● **Your instructions**: Please give again, word for word, the line that contains "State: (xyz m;" and every line after it to the end of the data, with no other lines.
╭──
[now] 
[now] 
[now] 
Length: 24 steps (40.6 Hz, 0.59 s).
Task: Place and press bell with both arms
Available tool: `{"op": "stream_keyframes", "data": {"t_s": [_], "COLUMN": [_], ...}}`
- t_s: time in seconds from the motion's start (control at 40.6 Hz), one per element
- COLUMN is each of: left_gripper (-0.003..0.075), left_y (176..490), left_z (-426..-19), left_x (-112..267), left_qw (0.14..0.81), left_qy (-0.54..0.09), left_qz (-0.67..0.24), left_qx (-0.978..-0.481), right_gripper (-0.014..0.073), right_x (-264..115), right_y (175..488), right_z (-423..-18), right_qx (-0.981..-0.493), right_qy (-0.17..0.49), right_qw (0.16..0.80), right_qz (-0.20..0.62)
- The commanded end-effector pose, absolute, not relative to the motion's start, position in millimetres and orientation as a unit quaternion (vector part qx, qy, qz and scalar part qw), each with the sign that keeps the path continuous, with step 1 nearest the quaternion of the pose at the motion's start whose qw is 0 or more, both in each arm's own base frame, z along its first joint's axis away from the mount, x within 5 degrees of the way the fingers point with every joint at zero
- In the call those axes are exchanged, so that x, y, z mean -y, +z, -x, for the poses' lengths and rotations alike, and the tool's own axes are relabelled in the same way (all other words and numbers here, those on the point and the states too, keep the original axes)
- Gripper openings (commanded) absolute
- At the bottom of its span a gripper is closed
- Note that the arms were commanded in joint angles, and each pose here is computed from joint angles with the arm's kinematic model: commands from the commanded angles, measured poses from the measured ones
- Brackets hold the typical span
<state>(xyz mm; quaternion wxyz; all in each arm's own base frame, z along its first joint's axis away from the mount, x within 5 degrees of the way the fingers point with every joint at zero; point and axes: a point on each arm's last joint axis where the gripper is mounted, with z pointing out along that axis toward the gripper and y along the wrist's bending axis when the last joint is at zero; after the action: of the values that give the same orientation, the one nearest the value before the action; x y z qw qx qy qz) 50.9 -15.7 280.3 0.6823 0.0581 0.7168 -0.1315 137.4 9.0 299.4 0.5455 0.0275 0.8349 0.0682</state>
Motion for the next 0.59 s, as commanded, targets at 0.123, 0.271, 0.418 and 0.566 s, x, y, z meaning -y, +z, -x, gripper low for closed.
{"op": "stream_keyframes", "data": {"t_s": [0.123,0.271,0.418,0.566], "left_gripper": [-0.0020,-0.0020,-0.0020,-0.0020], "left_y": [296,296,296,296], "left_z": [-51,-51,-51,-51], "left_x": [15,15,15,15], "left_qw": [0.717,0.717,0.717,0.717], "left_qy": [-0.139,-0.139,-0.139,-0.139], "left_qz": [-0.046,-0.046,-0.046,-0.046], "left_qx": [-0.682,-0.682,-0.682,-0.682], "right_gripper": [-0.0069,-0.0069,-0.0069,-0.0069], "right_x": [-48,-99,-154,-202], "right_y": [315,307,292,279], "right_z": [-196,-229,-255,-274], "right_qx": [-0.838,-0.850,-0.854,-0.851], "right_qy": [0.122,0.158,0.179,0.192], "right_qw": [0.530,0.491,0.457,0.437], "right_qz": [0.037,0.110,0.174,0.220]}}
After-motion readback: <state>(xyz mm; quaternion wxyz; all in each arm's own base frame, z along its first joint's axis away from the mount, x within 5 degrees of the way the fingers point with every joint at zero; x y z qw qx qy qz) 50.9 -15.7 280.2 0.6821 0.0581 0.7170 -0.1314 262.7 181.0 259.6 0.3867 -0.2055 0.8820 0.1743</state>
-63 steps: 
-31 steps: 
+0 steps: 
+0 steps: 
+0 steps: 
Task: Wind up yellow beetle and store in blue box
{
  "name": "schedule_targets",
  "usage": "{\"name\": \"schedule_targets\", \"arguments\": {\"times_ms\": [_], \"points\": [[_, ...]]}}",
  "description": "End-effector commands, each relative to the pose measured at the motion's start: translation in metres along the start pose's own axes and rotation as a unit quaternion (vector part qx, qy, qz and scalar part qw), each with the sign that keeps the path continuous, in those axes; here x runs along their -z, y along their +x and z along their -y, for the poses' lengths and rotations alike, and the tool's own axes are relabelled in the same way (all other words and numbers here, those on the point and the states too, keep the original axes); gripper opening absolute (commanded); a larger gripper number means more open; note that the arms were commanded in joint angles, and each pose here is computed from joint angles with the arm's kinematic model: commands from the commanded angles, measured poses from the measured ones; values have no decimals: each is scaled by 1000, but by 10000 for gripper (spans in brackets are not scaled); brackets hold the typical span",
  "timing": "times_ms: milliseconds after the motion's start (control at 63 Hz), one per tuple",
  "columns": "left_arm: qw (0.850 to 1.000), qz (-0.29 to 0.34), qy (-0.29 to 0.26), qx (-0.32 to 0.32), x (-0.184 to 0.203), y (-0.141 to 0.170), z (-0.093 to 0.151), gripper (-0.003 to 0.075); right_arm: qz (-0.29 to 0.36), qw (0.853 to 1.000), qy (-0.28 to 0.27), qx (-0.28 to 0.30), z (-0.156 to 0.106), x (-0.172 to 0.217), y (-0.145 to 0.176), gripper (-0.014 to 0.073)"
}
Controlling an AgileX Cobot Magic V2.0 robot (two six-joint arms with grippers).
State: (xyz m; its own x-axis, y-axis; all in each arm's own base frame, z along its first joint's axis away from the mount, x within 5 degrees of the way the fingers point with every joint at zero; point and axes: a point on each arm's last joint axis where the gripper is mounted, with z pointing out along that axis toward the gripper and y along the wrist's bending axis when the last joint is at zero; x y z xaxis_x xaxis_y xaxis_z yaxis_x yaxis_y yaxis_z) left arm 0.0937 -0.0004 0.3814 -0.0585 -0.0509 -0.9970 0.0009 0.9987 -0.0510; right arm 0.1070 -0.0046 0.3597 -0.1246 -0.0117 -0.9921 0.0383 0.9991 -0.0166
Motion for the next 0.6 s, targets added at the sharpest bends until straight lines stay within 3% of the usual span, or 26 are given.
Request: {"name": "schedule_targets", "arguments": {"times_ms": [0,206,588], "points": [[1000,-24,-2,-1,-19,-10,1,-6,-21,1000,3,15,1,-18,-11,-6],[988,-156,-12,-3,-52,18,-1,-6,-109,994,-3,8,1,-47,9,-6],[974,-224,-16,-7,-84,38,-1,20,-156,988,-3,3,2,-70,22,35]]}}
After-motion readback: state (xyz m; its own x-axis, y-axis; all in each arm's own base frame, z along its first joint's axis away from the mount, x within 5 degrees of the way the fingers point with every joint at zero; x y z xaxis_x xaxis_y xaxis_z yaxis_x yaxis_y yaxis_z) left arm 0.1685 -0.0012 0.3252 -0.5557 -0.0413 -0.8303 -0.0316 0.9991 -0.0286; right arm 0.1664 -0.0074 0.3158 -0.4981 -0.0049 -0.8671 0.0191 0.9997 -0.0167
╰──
● **Result of the task**:
State: (xyz m; its own x-axis, y-axis; all in each arm's own base frame, z along its first joint's axis away from the mount, x within 5 degrees of the way the fingers point with every joint at zero; point and axes: a point on each arm's last joint axis where the gripper is mounted, with z pointing out along that axis toward the gripper and y along the wrist's bending axis when the last joint is at zero; x y z xaxis_x xaxis_y xaxis_z yaxis_x yaxis_y yaxis_z) left arm 0.0937 -0.0004 0.3814 -0.0585 -0.0509 -0.9970 0.0009 0.9987 -0.0510; right arm 0.1070 -0.0046 0.3597 -0.1246 -0.0117 -0.9921 0.0383 0.9991 -0.0166
Motion for the next 0.6 s, targets added at the sharpest bends until straight lines stay within 3% of the usual span, or 26 are given.
Request: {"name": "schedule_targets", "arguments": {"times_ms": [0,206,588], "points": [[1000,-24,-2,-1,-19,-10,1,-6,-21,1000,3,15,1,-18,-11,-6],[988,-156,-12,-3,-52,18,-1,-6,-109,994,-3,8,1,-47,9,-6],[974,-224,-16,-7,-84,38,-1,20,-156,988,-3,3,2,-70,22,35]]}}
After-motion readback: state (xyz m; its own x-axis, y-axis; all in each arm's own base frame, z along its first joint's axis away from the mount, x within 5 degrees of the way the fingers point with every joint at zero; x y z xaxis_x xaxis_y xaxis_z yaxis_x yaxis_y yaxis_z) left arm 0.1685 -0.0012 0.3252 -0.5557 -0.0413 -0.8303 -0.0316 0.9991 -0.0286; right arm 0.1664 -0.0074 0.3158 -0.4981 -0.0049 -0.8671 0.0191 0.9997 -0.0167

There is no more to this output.